Work item ▸ Each line of the listing below, from the very first to the one that contains "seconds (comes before", is to be retyped exactly as it stands.

Exercise data Block Start

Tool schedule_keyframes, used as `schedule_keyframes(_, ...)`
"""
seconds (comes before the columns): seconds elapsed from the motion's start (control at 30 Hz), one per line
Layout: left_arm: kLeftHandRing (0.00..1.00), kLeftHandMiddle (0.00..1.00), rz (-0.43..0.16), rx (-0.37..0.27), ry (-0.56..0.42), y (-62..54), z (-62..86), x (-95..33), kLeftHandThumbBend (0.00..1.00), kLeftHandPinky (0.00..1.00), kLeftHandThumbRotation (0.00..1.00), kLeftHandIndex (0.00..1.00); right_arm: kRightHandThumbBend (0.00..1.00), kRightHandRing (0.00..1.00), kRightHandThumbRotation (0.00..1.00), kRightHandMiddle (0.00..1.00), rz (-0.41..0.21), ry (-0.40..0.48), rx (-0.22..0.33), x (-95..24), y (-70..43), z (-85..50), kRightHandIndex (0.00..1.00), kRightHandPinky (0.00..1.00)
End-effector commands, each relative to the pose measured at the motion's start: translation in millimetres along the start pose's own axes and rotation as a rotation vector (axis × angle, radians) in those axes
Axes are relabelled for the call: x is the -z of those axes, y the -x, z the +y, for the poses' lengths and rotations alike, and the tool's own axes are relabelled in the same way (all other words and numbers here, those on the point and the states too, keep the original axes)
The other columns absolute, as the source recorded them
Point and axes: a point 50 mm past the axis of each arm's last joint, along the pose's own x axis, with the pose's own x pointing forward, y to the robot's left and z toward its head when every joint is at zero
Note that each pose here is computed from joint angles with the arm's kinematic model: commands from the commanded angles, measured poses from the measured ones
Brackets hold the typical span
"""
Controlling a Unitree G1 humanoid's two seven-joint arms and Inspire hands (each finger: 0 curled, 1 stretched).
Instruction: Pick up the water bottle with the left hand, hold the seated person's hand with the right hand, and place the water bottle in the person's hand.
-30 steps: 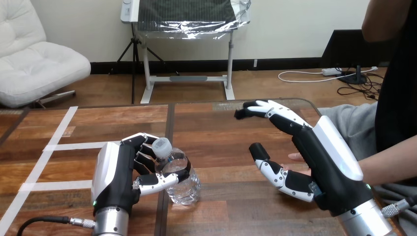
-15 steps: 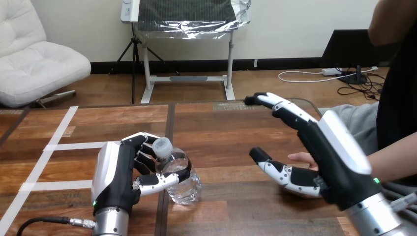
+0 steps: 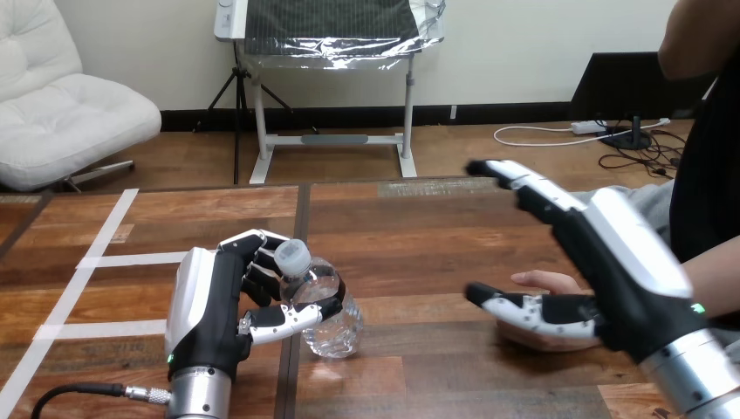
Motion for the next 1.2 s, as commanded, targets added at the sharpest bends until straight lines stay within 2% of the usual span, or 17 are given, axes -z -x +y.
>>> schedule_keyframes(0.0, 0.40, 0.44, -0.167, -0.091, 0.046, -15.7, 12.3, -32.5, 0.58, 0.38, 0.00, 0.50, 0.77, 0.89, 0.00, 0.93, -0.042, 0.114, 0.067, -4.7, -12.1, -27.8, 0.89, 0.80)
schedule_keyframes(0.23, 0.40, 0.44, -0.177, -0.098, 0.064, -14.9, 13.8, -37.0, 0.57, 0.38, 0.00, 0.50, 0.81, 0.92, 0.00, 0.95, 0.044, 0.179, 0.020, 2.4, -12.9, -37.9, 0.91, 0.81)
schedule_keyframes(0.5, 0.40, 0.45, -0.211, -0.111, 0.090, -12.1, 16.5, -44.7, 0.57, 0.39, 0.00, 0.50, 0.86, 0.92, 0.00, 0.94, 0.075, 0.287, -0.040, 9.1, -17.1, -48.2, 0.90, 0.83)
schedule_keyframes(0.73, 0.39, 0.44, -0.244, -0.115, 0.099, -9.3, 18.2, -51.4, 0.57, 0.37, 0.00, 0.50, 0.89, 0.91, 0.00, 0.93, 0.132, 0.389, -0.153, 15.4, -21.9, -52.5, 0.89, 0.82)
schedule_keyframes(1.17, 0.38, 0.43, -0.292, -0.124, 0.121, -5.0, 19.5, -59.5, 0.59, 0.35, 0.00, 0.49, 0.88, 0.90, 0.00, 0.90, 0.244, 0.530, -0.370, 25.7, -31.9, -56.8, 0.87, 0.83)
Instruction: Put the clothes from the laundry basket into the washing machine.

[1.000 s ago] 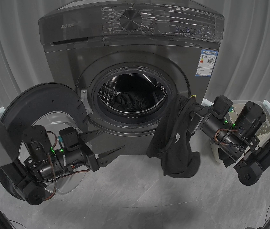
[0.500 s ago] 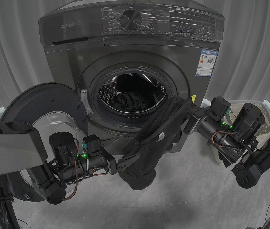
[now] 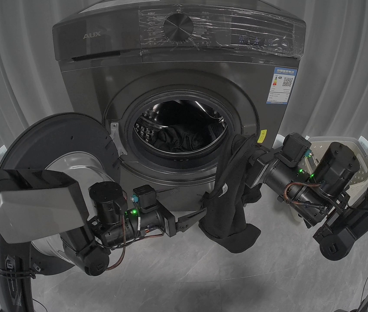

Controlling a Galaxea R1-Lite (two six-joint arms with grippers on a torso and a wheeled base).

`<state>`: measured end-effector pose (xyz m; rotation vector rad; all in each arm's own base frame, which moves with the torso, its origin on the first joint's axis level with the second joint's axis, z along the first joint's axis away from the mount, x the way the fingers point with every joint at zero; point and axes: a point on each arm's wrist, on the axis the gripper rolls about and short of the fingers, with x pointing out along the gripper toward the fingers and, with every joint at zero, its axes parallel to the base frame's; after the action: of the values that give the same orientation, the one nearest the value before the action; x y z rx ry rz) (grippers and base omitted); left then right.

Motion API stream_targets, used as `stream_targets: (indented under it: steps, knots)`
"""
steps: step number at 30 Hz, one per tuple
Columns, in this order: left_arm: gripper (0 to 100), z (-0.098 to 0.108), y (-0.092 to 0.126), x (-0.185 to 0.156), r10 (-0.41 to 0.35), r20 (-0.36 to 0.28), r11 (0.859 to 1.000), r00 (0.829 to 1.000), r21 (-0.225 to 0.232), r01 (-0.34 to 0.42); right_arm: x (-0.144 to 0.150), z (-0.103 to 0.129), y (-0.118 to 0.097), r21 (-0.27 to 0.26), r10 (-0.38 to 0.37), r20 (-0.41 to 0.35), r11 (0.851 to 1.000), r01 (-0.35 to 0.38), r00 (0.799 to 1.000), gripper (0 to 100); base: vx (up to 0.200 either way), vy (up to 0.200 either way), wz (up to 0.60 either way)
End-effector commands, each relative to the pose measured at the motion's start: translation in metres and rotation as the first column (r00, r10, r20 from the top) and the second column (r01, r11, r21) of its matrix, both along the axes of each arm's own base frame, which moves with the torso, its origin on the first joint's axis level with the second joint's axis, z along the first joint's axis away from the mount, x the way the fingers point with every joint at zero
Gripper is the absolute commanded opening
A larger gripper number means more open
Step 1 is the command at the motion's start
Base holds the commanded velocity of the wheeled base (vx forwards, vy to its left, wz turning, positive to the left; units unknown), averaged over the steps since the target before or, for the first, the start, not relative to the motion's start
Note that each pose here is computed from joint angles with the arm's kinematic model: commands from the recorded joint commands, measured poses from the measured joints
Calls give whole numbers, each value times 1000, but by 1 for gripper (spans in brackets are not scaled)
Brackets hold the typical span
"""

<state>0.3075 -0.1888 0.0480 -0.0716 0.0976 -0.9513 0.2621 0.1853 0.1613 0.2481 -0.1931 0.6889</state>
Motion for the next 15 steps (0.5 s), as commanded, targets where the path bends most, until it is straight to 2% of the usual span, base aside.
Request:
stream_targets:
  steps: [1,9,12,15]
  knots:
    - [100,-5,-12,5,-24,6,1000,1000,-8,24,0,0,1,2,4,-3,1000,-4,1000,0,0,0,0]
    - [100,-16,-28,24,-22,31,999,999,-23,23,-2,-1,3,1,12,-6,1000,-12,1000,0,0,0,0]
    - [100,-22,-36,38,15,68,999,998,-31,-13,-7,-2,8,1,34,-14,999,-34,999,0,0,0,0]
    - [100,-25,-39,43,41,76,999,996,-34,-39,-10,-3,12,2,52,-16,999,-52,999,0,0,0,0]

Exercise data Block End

Exercise output ▸
Tool schedule_keyframes, used as `schedule_keyframes(_, ...)`
"""
seconds (comes before the columns): seconds elapsed from the motion's start (control at 30 Hz), one per line

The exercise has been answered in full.